The stewards, and then the bailiffs, and then finally the lawyers meet. They wrangle, they agree, and we are to be married in June. It is no little decision for me—for the first time in my life I have my own lands in my own hands as a widow; once I am a wife, everything becomes Lord Stanley’s property. I have to struggle to reserve what I can from the law that rules that a wife has no rights, and I keep what I can, but I know I am choosing my master.

JUNE 1472

We meet only the day before the wedding, in my house—now his house—at Woking, so it is just as well that I find him well made, with a brown, long face; thinning hair; a proud bearing; and dressed richly—the Stanley fortune showing in his choice of embroidered cloth. There is nothing here to make the heart leap, but I want nothing to make my heart leap. I want a man whom I can rely on to be false-hearted. I want a man who looks as if he can be trusted, and yet is not trustworthy. I want an ally and a coconspirator, I want a man who comes naturally to double-dealing, and when I see his straight eyes, and his sideways smile, and his general air of self-importance, I think: here I have one.

I look at myself in the mirror before I go down to him, and I feel once again my fruitless irritation at the York queen. They say she has wide gray eyes, but I have only brown. They say she wears the tall, conical hats sweeping with priceless veils that make her appear seven feet tall; and I wear a wimple like a nun. They say she has hair like gold, and mine is brown like a thick mane on a hill pony. I have trained myself in the holy ways, in the life of the spirit, and she is filled with vanity. I am tall like her, and I am slim from fasting on holy days. I am strong and brave, and these should be qualities that a man of sense might look for in a woman. For see: I can read, I can write, I have several translations from the French to my credit,
I am learning Latin and I have composed a small book of my own prayers, which I have had copied and given to my household commanding them to be read morning and night. There are few such women—indeed is there another woman in the country who can say as much? I am a highly intelligent, highly educated woman, from a royal family, called by God to great office, guided personally by the Maid, and constantly hearing the voice of God in my prayers.
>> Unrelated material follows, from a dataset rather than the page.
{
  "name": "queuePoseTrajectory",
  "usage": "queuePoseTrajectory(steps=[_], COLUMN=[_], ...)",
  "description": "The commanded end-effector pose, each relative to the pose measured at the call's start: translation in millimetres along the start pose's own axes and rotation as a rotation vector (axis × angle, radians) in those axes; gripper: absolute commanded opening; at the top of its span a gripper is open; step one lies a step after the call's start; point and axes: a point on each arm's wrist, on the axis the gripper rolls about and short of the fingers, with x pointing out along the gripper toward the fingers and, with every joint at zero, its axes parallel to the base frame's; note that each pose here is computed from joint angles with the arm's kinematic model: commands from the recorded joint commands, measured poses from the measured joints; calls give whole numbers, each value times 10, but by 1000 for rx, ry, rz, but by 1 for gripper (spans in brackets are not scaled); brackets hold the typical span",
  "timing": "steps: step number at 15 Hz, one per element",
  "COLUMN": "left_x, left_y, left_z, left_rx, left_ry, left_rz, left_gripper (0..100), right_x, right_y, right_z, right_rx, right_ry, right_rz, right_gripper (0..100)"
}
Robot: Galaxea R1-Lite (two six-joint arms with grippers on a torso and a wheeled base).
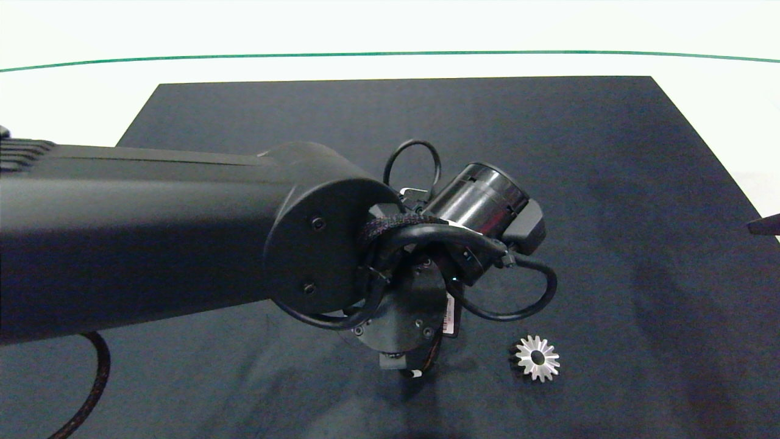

But I am well aware that these virtues count as nothing in the world where a woman like the queen is praised to the skies for the allure of her smile and for the easy fecundity of her cream-fed body. I am a thoughtful, plain, ambitious woman. And today, I have to wonder if this will be enough for my new husband. I know—who should know better than I, who have been disregarded all my life?—that spiritual riches do not count for much in the world.

We dine in the hall before my tenants and servants, and so we cannot talk privately till he comes to my chambers after dinner. My ladies are sewing with me, and one is reading from the Bible as he comes in and he takes his seat without interrupting her, listening till she comes to the end of the passage, with his head bowed. So he is a godly man, or at any rate, hoping to pass as one. Then I nod them to stand aside, and he and I sit by the fire. He takes the seat where my husband Henry used to sit in the evening, talking of nothing of importance, cracking walnuts and throwing the shells into the hearth; and for a moment, I feel a renewed sense of surprising loss for that comfortable man who had the gift of innocents: being happy in a little life.